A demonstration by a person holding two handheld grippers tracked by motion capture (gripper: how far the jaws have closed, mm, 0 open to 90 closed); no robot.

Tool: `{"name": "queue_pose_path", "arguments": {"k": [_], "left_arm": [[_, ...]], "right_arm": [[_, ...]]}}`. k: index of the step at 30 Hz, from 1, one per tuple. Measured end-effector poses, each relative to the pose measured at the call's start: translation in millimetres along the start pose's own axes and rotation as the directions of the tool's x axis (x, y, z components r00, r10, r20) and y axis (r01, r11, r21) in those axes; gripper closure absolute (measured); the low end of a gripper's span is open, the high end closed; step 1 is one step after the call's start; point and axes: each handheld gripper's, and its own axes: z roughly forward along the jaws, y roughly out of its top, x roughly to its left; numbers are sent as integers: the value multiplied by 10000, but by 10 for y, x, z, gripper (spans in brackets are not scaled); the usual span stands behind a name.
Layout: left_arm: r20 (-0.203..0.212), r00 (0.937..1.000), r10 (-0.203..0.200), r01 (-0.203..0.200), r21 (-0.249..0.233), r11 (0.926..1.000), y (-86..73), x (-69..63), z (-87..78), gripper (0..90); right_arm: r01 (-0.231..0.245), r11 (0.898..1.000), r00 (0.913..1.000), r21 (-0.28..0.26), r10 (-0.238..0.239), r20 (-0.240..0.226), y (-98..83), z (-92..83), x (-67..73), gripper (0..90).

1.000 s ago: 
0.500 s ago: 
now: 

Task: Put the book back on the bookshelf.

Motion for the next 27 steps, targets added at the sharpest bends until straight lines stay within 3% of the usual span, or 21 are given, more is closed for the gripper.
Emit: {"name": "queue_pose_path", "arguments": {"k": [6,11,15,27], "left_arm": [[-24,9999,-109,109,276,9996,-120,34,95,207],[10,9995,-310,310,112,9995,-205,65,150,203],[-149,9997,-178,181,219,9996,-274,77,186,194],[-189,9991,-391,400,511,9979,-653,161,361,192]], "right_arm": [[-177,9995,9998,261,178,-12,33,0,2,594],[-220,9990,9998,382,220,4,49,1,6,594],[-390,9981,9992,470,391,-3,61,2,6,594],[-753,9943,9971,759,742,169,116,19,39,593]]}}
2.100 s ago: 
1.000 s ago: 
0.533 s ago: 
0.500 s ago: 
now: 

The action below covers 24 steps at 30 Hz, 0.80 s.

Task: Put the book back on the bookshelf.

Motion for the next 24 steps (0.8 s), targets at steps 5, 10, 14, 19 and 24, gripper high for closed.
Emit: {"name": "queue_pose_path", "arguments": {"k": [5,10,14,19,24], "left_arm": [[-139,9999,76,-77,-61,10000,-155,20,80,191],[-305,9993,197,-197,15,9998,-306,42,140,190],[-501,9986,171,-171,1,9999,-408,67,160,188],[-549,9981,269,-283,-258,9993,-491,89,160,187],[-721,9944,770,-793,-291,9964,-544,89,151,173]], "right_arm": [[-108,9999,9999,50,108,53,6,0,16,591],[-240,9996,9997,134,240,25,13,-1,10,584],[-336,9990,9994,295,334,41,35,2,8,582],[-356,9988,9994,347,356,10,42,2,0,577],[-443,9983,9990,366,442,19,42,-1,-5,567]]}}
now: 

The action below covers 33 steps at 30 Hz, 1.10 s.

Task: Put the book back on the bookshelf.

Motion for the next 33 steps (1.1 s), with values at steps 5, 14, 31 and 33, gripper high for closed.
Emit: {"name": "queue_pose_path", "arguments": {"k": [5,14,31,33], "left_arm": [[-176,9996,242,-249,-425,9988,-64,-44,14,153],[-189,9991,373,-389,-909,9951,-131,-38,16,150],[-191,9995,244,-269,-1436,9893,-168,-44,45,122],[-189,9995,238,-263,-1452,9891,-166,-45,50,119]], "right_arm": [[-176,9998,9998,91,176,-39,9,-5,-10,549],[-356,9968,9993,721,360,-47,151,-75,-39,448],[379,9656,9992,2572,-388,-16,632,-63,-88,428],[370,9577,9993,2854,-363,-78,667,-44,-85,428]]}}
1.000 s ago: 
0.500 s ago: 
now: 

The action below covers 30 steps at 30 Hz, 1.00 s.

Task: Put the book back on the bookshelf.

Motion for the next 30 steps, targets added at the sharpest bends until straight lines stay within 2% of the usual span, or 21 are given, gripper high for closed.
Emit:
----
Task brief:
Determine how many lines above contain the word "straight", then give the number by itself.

Completed exercise:
2